→ **EXERCISE AIM**
Work out how many lines of the data hold the string "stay", and reply with that number alone.

━━━━━ MATERIAL SUPPLIED

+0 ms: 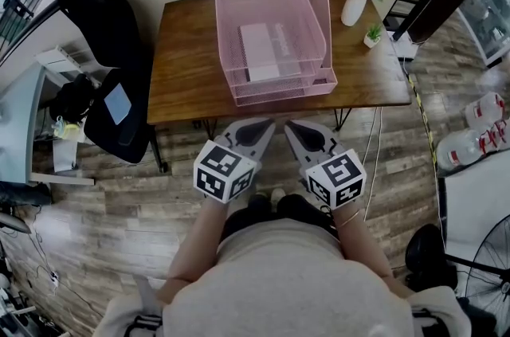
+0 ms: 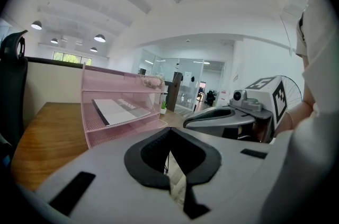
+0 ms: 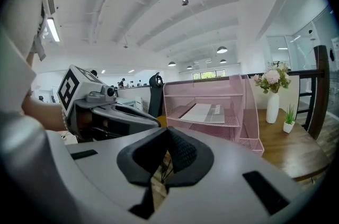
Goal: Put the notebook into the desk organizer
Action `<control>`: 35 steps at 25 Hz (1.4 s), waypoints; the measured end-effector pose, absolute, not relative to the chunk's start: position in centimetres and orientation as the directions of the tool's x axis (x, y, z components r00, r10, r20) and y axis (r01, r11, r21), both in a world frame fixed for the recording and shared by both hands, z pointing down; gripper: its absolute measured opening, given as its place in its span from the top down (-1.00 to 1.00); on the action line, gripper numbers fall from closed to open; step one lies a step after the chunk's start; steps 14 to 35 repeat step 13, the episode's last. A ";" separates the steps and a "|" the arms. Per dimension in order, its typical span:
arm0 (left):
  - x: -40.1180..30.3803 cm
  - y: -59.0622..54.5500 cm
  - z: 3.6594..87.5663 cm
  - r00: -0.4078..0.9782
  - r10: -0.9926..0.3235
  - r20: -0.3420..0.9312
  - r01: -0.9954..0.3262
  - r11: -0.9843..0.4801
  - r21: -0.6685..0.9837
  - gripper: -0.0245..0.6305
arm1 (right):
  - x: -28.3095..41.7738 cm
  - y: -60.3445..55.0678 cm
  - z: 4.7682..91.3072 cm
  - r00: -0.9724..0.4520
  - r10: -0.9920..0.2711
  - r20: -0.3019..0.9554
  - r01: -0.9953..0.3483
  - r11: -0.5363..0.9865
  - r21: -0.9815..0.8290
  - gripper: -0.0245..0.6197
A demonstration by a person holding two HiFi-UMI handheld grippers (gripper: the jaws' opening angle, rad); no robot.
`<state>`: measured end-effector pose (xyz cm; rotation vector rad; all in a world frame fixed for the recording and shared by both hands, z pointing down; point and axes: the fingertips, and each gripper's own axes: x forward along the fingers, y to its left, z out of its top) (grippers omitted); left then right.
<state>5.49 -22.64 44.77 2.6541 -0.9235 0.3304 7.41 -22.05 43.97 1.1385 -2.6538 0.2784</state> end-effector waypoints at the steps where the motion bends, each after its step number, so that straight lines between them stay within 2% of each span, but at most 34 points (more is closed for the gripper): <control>1: 5.4 -22.7 44.8 0.764 -0.563 0.314 -0.635 -0.743 0.213 0.89 | 7.4 -22.1 44.0 -0.668 -0.684 0.292 -0.730 0.679 -0.079 0.90; 35: 5.6 -23.0 44.8 0.759 -0.567 0.319 -0.638 -0.746 0.191 0.89 | 7.4 -22.5 43.8 -0.670 -0.685 0.288 -0.728 0.683 -0.069 0.90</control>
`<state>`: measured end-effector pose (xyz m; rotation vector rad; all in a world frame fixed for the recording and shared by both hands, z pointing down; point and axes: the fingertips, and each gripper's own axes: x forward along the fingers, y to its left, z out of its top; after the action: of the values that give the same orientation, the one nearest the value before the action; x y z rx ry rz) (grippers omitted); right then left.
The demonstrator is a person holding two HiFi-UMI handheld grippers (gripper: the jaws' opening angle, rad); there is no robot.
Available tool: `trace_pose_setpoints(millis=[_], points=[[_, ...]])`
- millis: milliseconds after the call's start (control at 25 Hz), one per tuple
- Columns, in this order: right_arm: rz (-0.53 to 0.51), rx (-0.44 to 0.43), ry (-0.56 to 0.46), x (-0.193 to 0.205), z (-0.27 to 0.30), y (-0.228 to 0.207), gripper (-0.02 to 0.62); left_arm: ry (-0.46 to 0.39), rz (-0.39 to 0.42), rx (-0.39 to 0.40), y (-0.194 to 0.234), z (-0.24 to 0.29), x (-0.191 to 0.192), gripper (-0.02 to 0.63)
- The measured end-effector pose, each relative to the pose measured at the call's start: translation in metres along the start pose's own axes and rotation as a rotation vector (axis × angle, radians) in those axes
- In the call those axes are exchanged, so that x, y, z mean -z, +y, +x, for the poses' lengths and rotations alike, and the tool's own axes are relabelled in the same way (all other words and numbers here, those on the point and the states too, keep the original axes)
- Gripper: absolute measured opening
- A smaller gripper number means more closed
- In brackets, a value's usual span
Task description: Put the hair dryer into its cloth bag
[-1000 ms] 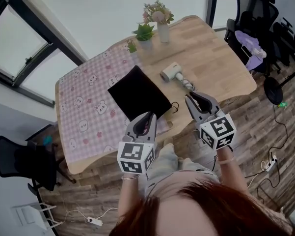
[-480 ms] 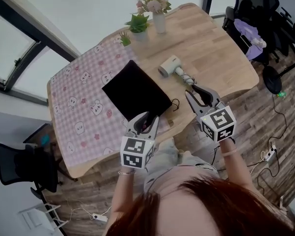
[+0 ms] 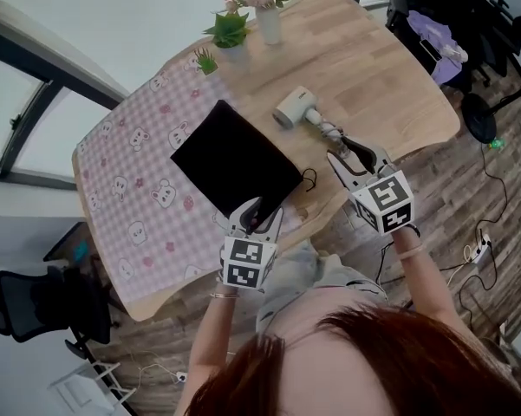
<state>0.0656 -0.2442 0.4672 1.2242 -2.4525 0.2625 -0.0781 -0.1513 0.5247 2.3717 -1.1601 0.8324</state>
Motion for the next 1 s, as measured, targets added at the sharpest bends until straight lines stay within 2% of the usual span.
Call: trace_pose_setpoints(millis=[320,600,760,920,1000], points=[[0.0,0.017,0.086,0.031,0.021,-0.014,0.172,0.146,0.094,0.049,0.003,0.029,0.043,0.17],[-0.02,0.018,0.139,0.049,0.044,-0.023,0.197,0.225,0.164,0.069,0.01,0.051,0.066,0.175],[-0.029,0.02,0.175,0.063,0.056,-0.028,0.212,0.254,0.202,0.067,0.013,0.06,0.077,0.175],[-0.032,0.022,0.217,0.077,0.065,-0.033,0.226,0.262,0.196,0.071,0.018,0.064,0.082,0.171],[-0.035,0.021,0.238,0.083,0.07,-0.034,0.233,0.265,0.193,0.079,0.02,0.065,0.083,0.145]])
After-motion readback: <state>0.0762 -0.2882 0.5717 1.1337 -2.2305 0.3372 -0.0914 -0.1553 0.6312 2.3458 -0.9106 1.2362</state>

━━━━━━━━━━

→ **YOUR RESPONSE**
2